Oscar and Françoise bought the property in the 1970s for its stunning views of undulating hills and forests. In the book, he acknowledges that when he married Annette, she had the architecturally superior country home, a beautiful Federal-style place in Katonah. But Brook Hill’s garden potential convinced her that they should sell the Katonah house and focus on the Connecticut property, whose gardens were originally designed for Oscar and Françoise by Russell Page. He did The Frick Collection’s garden across the street from where Oscar and Françoise lived in Manhattan.

Page believed that a garden is a room. So, Oscar says in the book:

“First, I planted a wall of yew around our pool; this eventually became our very first ‘room,’ where I have only late-blooming white flowers. The second is what used to be a parking area, and the third – my favorite – is what I call ‘my secret garden.’ It was initially intended as a rose garden and was built in a space 50 feet by 50 feet and divided into four planting areas by a brick path. It’s a paradise.”

One that is filled with honeysuckle, Alba roses, Artemisia and iris siberica. Diana, the Roman goddess of the hunt – in Greek mythology, Artemis – stands watch over pear trees. (She also turns up in a tabletop Augustus Saint-Gaudens incarnation in the couple’s Park Avenue apartment.) There’s also a henhouse on the property and plenty of space in which Annette’s rescue Norfolk terriers can play.

“A garden,” Oscar observes, “is probably the most pure and spiritual of joys – a communion with nature and beauty in their most simple and fundamental forms. It is an experience that needs to be lived at every instant. In a garden, one cannot reflect on something bad. What is truly wonderful is that it teaches you a lesson about life’s continuity. In a sense, a garden is a fragile vision that can quickly disappear out of neglect, but with constant work and tender love, it can preserve beauty forever.”

Oscar confesses in the book that he thought he would never have a garden, moving as he has from Madrid to Paris to New York in a career that has blossomed with each decade. Yet in a sense he was born for a garden. In his native Santo Domingo, he cherished the mango tree in the family garden, along with the hibiscus and tuberose. The ylang-ylang tree in the square still has a Proustian effect on him, the scent anywhere transporting him back there, back in time, so much so that ylang-ylang was an ingredient in his first fragrance, Oscar (1977).

At his Dominican home of Punta Cana on the Caribbean, Oscar indulges what Mower describes as “the languid riot of orchid, frangipani, tuberose, oleander, and hibiscus,” which “speak to his sense of color and pattern.”
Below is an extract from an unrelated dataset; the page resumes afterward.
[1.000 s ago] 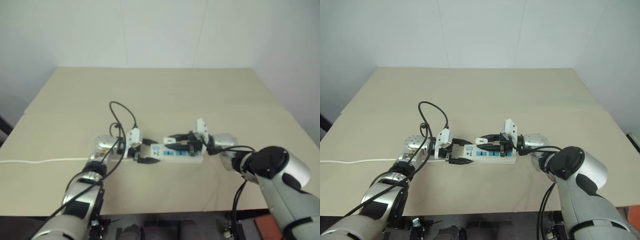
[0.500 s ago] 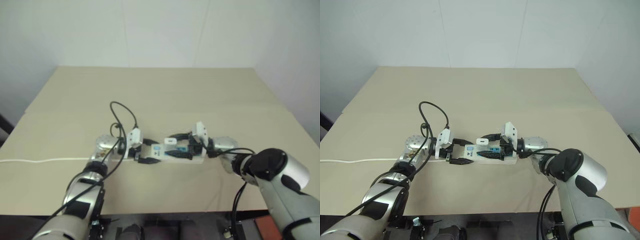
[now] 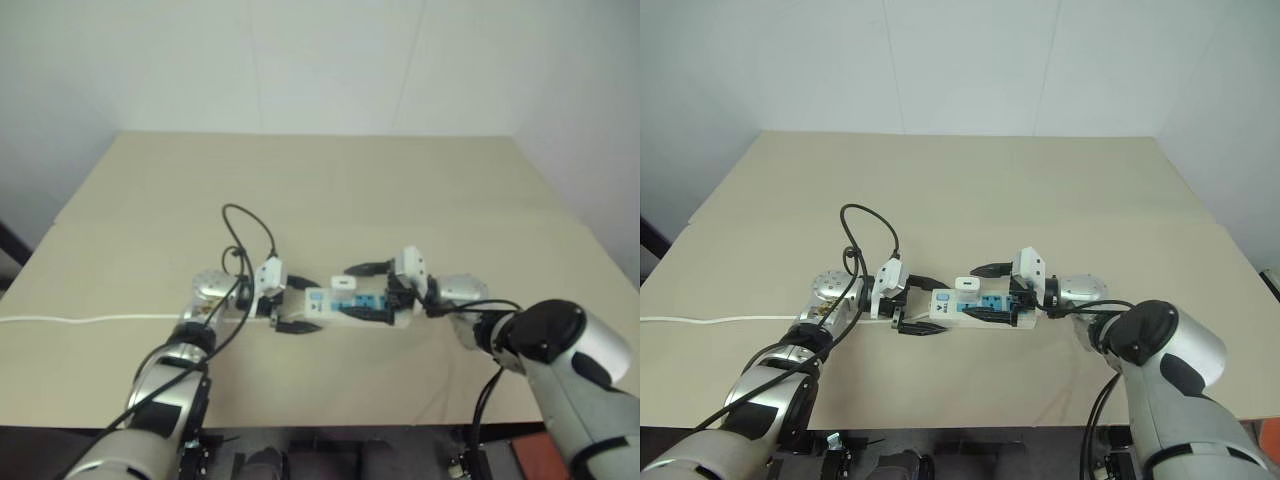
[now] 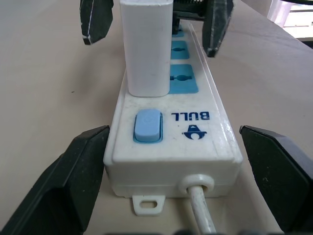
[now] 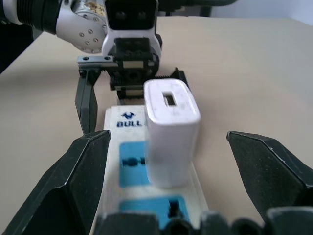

It’s there that an equally important aspect of Oscar, the humanitarian, is thrown into particularly sharp relief. There he adopted Moises after losing Françoise and there he started La Casa del Niño – a school, orphanage and day care center that serves 1,200 children through eighth grade. There’s also a program for disabled youngsters.

“Oscar is a man of profound humanity, who demonstrates grace under adversity and who supports those in need without hesitation,” Vogue editor Anna Wintour writes in the book’s foreword.

Perhaps Oscar is a gardener, then, as God intended Adam to be: He is a cultivator of life.